**WHAT YOU SHOULD DO**
Beginning with the line below that contains "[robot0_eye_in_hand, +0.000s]" and ending with the line that contains "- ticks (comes", retype every line exactly. Pictures are not copied.

**DATA UNDER STUDY**
↓↓↓
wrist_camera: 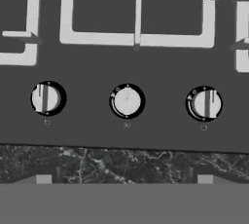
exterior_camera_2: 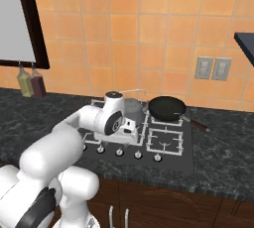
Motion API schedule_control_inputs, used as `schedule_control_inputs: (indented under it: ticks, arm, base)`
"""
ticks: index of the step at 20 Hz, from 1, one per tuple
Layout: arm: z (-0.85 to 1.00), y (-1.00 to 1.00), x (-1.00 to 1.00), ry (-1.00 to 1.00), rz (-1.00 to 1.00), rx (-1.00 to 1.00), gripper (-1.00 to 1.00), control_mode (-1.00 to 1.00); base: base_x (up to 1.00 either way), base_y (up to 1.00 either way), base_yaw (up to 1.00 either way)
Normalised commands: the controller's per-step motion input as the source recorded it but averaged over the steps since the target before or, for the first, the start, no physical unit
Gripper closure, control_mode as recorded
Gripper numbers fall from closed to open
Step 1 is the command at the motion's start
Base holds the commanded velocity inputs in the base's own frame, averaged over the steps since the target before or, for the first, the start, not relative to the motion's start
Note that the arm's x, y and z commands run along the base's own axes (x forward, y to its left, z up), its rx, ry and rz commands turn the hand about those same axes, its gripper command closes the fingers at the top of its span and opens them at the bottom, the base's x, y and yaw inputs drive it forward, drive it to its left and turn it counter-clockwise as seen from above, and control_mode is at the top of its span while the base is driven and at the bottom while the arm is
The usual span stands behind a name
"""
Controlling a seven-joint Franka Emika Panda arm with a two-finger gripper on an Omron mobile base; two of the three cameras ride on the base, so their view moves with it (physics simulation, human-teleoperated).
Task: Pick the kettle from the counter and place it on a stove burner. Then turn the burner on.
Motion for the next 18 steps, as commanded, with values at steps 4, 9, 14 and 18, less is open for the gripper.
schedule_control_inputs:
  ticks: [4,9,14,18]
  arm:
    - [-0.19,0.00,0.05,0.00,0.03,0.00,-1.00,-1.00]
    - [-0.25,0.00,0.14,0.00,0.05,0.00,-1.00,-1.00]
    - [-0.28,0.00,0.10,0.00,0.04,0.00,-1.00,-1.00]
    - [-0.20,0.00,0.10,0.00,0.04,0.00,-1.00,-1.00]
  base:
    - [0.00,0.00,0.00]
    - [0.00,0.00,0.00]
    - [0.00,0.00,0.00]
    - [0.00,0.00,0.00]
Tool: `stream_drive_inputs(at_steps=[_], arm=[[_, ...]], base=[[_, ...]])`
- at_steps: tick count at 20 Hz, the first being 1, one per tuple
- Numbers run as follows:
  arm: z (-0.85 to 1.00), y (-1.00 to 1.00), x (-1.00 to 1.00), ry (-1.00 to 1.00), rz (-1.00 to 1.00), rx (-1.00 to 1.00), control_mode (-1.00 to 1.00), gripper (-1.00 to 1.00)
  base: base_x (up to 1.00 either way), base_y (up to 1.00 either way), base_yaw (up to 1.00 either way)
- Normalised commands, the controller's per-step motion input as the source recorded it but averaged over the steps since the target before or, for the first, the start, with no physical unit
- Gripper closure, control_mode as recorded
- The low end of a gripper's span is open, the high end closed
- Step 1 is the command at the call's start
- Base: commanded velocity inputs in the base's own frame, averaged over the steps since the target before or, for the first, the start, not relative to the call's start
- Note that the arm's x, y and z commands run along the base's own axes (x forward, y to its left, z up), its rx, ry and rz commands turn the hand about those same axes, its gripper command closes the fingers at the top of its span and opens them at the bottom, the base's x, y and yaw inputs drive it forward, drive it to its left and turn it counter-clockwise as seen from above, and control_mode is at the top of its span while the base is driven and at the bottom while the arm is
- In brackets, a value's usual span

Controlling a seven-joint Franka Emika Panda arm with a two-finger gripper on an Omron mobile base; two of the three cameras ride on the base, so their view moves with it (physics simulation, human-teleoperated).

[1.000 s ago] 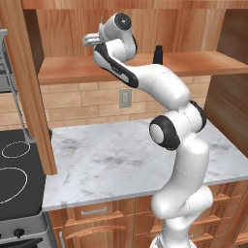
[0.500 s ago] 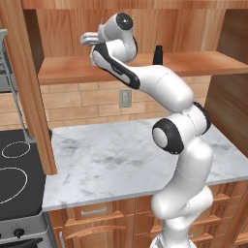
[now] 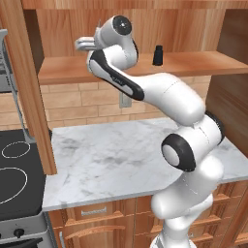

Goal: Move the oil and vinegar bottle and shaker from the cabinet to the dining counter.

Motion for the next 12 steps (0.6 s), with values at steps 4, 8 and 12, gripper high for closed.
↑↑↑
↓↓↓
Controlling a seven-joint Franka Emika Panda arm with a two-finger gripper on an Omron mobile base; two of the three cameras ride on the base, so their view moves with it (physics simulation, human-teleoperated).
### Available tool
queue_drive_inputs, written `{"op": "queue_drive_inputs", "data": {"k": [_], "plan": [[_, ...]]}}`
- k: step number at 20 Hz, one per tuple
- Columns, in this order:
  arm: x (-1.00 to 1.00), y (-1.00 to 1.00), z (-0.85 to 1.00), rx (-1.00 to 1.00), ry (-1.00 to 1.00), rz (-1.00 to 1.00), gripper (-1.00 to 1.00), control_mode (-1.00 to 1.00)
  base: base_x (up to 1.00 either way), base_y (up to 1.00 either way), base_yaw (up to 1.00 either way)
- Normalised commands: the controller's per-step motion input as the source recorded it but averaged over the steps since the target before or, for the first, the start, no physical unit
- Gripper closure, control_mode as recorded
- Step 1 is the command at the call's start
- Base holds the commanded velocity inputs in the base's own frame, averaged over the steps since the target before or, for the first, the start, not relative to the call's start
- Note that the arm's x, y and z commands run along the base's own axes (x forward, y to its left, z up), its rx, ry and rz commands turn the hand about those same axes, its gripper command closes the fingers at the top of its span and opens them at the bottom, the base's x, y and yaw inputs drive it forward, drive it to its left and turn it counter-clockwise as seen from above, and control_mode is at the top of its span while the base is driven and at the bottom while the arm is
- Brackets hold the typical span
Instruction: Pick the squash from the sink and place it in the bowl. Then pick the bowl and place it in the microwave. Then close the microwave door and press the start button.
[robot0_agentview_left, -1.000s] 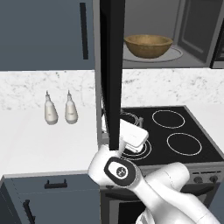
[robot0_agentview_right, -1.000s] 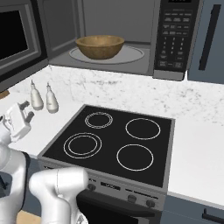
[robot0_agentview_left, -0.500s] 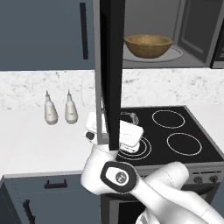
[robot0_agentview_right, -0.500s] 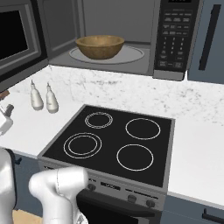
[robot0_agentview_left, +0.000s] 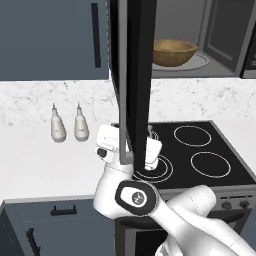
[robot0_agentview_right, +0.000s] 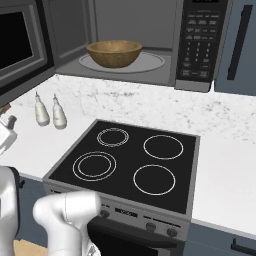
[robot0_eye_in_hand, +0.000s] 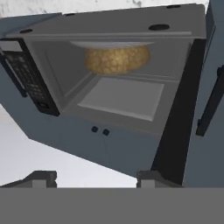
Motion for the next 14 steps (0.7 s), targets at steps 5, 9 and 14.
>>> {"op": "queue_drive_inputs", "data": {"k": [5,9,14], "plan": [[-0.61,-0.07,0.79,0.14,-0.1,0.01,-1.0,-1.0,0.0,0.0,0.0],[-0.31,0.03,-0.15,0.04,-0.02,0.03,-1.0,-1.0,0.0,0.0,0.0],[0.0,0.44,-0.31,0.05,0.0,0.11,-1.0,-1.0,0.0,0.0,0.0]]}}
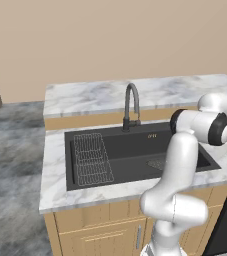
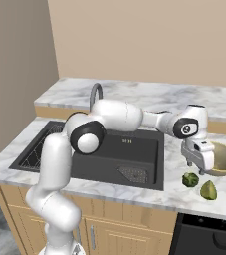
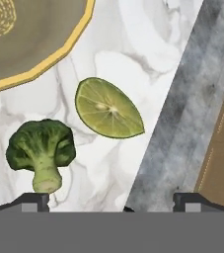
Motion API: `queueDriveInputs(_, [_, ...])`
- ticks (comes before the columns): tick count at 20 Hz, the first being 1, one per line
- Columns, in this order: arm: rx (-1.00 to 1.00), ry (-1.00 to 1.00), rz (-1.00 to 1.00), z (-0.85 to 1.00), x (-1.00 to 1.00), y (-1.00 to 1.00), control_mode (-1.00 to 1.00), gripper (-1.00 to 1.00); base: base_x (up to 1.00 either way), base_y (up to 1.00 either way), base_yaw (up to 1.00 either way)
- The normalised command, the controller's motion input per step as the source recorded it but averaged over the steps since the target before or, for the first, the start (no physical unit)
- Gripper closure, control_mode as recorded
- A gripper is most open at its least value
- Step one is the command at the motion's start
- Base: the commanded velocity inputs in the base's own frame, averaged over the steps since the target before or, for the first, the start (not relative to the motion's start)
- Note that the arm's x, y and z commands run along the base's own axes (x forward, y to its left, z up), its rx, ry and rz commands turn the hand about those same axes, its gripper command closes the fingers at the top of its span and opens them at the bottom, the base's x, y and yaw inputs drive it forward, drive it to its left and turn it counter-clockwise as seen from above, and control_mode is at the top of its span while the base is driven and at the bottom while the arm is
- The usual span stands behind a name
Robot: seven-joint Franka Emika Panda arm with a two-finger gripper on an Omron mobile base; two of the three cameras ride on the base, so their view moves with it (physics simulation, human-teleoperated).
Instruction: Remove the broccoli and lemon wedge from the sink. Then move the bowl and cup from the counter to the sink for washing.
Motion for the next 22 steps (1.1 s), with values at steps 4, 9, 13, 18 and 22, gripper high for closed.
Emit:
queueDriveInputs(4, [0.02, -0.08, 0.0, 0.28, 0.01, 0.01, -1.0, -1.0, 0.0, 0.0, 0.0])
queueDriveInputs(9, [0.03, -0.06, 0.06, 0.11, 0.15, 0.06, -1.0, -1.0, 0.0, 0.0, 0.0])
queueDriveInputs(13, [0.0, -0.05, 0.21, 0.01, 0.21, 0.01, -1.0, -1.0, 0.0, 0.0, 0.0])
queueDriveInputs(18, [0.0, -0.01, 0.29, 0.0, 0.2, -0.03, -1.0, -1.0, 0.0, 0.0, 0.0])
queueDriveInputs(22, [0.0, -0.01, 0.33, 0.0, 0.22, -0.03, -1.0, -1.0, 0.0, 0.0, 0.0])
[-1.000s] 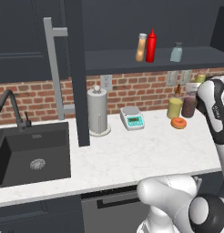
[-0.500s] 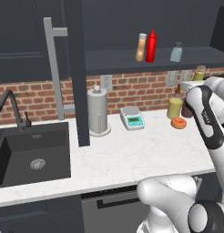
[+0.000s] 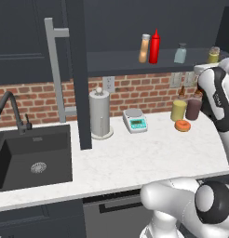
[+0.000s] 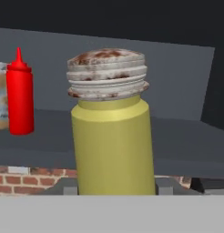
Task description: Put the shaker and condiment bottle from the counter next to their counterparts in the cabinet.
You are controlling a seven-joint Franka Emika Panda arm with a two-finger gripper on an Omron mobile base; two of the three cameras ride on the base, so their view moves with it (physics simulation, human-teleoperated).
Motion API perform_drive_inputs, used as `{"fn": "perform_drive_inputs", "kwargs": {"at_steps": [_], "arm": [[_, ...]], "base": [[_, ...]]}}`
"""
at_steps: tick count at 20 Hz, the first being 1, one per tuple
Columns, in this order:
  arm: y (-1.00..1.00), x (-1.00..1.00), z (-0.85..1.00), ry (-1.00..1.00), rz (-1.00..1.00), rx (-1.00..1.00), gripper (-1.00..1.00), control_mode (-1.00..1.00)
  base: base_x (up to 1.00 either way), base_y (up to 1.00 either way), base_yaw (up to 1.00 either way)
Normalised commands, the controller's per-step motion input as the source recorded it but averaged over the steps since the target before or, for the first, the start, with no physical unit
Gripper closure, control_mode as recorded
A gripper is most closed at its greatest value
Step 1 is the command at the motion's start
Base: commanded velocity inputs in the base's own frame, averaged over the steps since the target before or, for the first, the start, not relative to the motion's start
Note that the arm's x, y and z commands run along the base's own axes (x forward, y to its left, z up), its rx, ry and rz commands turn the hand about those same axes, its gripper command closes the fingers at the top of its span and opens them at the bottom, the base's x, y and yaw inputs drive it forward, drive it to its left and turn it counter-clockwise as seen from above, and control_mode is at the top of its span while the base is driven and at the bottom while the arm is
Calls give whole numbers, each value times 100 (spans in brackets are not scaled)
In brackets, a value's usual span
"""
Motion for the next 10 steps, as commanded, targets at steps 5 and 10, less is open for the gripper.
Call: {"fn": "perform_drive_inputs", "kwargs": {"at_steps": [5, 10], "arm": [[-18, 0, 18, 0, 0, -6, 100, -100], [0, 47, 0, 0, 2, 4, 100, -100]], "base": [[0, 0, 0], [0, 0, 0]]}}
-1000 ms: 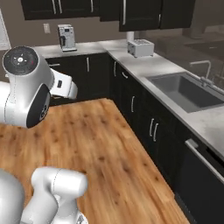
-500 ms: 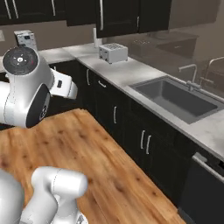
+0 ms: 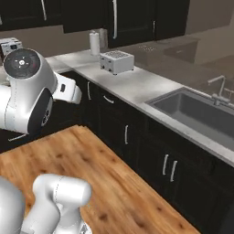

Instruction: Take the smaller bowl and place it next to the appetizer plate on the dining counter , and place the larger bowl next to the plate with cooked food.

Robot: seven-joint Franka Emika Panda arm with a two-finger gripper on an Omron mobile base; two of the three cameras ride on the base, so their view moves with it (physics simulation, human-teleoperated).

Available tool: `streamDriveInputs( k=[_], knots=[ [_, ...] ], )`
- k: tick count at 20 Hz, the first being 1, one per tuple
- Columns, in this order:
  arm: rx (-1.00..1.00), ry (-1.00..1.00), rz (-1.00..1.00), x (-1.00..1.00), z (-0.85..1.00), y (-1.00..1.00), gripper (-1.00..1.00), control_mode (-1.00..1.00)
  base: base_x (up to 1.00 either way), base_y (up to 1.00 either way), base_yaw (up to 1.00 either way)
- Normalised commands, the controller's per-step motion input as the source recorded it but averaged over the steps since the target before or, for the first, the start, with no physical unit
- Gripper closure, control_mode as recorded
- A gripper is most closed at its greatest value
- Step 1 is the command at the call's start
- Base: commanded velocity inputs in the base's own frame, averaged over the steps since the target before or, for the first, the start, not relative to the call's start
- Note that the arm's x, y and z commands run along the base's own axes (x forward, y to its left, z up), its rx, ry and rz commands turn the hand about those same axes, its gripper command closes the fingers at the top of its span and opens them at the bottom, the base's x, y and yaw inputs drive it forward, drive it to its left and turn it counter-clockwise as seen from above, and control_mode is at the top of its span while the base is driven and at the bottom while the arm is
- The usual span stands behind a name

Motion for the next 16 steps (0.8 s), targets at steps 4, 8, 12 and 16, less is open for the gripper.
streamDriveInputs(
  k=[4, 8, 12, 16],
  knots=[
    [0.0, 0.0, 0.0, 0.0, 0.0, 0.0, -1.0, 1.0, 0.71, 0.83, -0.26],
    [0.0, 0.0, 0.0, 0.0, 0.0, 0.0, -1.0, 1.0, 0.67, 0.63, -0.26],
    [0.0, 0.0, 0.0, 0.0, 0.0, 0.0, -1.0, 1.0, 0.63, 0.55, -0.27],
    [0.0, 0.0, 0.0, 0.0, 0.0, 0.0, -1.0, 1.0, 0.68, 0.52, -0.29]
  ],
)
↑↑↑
**FINAL ANSWER**
[robot0_eye_in_hand, +0.000s] 
Motion for the next 14 steps (0.7 s), targets at steps 5, 9 and 14.
>>> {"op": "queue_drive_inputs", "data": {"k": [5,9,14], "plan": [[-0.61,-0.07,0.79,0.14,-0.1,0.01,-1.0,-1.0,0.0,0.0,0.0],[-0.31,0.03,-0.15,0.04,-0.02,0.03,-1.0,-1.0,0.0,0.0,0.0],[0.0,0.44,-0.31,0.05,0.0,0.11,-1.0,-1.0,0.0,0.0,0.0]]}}
Motion API: `queueDriveInputs(_, [_, ...])`
- ticks (comes before the columns): tick count at 20 Hz, the first being 1, one per line

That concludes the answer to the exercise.